MALAGA – There has been a lot of haggling about the construction of a skyscraper in the port of Málaga. The municipality and the district council of Andalucia are both in favour. However, minister Miquel Iceta is opposed to the arrival of this 116 metre high landmark building in the city.
The final decision on the tower, the Torre del Puerto, will be taken in the Spanish Council of Ministers. According to Culture Minister Iceta, the arrival of the skyscraper would mean “a plundering of Málaga’s heritage. This would be due to the profound influence of the structure on the historic centre of the city”. In the 1980s, the historic centre of Málaga received the monument status of ‘Bien de Interés Cultural’ (BIC).
Not everyone is happy with an iconic luxury hotel
To stop the construction of the Torre del Puerto, the minister has prepared a report with a number of counterarguments. If the Council of Ministers is going to take a decision, this report will only be leading and not binding. The skyscraper’s destination is a 27-storey luxury hotel built on the platform of the Levante seawall. The building plans have kept people busy ever since the project was announced in 2015. The city council and port authorities want to see the tower built, but opinions among the local population are divided.
If the Council of Ministers gives the go-ahead, the Torre del Puerto will be the tallest structure on the Costa del Sol. The project involves an investment of €200 million from the royal family of Qatar. The municipality of Málaga immediately gave approval for the construction and the urban adjustments that are necessary for this. For example, the buildable land must be expanded from the platform on which the tower will stand.
Top project or irreversible image change?

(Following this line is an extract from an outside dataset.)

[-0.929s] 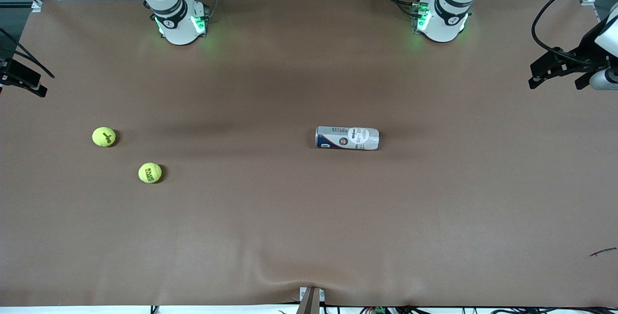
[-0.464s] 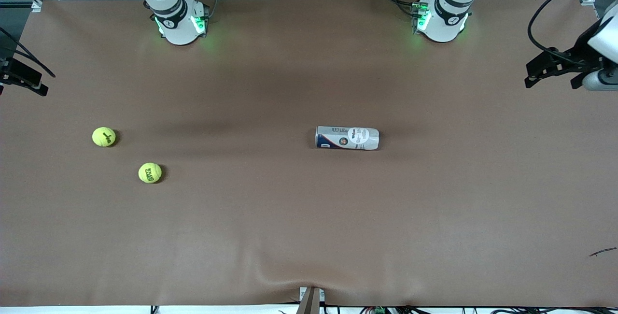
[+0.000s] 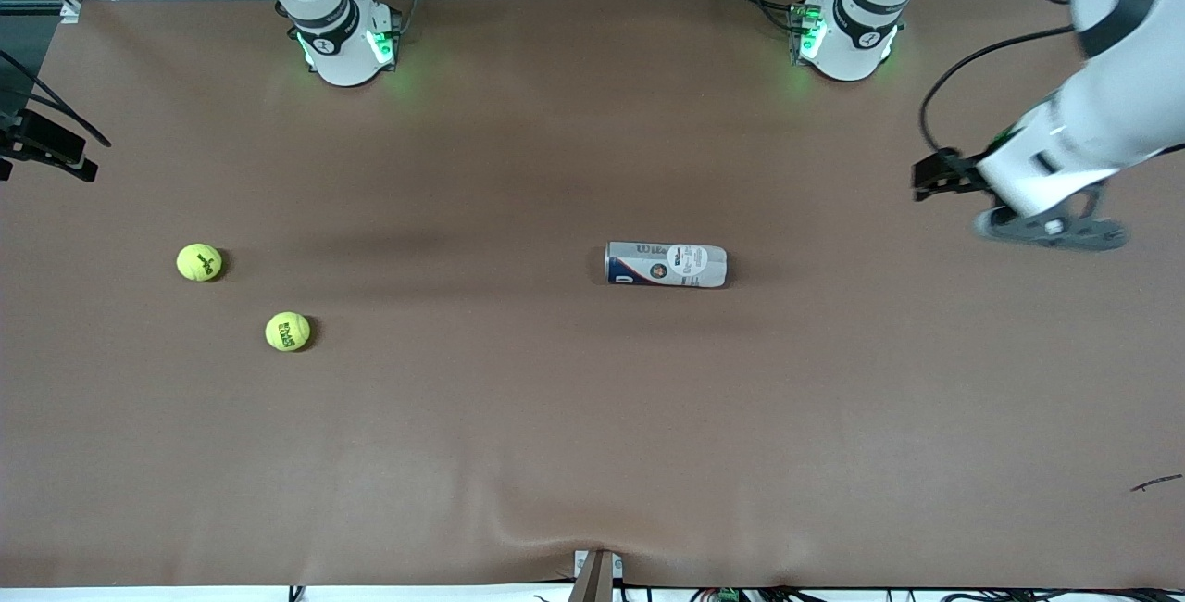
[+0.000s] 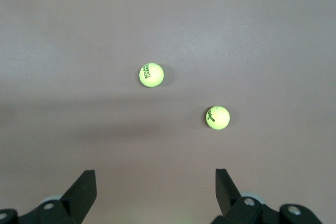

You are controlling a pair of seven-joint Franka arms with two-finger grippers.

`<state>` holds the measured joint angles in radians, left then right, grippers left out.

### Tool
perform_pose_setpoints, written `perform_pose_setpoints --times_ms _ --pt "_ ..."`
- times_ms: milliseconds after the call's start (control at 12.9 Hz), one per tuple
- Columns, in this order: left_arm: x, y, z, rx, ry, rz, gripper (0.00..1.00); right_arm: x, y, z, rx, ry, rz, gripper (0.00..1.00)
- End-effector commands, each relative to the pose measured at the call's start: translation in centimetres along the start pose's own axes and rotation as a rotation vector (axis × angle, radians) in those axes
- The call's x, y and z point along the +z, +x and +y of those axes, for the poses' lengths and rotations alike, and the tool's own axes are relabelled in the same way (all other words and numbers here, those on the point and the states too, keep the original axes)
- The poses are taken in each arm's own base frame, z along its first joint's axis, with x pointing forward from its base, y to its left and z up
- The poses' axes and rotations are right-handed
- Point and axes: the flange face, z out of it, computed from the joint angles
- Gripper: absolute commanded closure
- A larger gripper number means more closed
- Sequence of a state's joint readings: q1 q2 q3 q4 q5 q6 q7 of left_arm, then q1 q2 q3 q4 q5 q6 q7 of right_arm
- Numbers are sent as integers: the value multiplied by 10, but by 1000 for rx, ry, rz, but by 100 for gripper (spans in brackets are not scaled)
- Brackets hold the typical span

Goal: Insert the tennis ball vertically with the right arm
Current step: 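Reach the left gripper to the lying Wilson can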

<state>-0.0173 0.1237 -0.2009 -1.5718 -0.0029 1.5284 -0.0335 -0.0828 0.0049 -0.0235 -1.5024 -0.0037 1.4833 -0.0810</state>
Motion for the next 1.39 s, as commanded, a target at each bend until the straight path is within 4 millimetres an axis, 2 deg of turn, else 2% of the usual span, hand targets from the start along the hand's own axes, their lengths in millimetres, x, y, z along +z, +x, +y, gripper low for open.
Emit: perform_pose_setpoints --times_ms 0,155,232,387,542,697,774,851,929,1084,1238,1316 --pt "25 15 39 112 -29 -53 0 3 1 -2 6 -5 -10 0" --pt "50 28 74 189 -28 -81 0 6 -1 -4 3 -3 -36 0" --pt "70 36 97 278 -34 -92 0 8 -1 -5 1 -3 -45 0" --pt "94 43 141 512 -12 -80 0 7 -3 -4 4 -2 -53 0" --pt "125 54 170 664 -30 -84 0 21 5 -9 -3 0 -73 0" --pt "172 69 196 789 -65 -89 0 34 20 -10 -5 18 -56 0" --pt "189 72 212 871 -62 -77 0 46 25 -9 5 11 -76 0" --pt "197 77 219 953 -36 -52 0 52 28 1 46 5 -83 0" --pt "205 79 225 1016 -16 -43 0 69 38 11 64 12 -100 0" --pt "215 79 234 1052 -12 -35 0 92 39 37 110 23 -159 0" --pt "233 74 267 1143 52 -3 0 96 29 77 244 17 -193 0" --pt "249 73 283 1223 134 4 0 100 27 91 267 21 -196 0"
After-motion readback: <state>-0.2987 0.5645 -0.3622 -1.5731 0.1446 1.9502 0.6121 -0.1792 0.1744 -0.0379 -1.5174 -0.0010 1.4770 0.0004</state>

Mayor Francisco de la Torre (PP) sees the skyscraper as the crowning achievement of the tourist transformation of his city. More recently, de la Torre said that he saw more advantages than disadvantages in the arrival of the building. Furthermore, in his opinion, it would not detract from the value of the historic centre of the city. However, the Ministry of Culture clearly does not agree with this. And foresees an ‘irreversible change in the image of the city, which is currently still determined by the historic centre and the direct connection to the sea’.
If it is decided in the Council of Ministers to cancel construction, a further decision will have to be fought in court. Both the mayor of Málaga and the chairman of the Port Authorities have already indicated that they will follow this path if necessary. The date on which the Council of Ministers will take a decision on the Torre del Puerto is not yet known.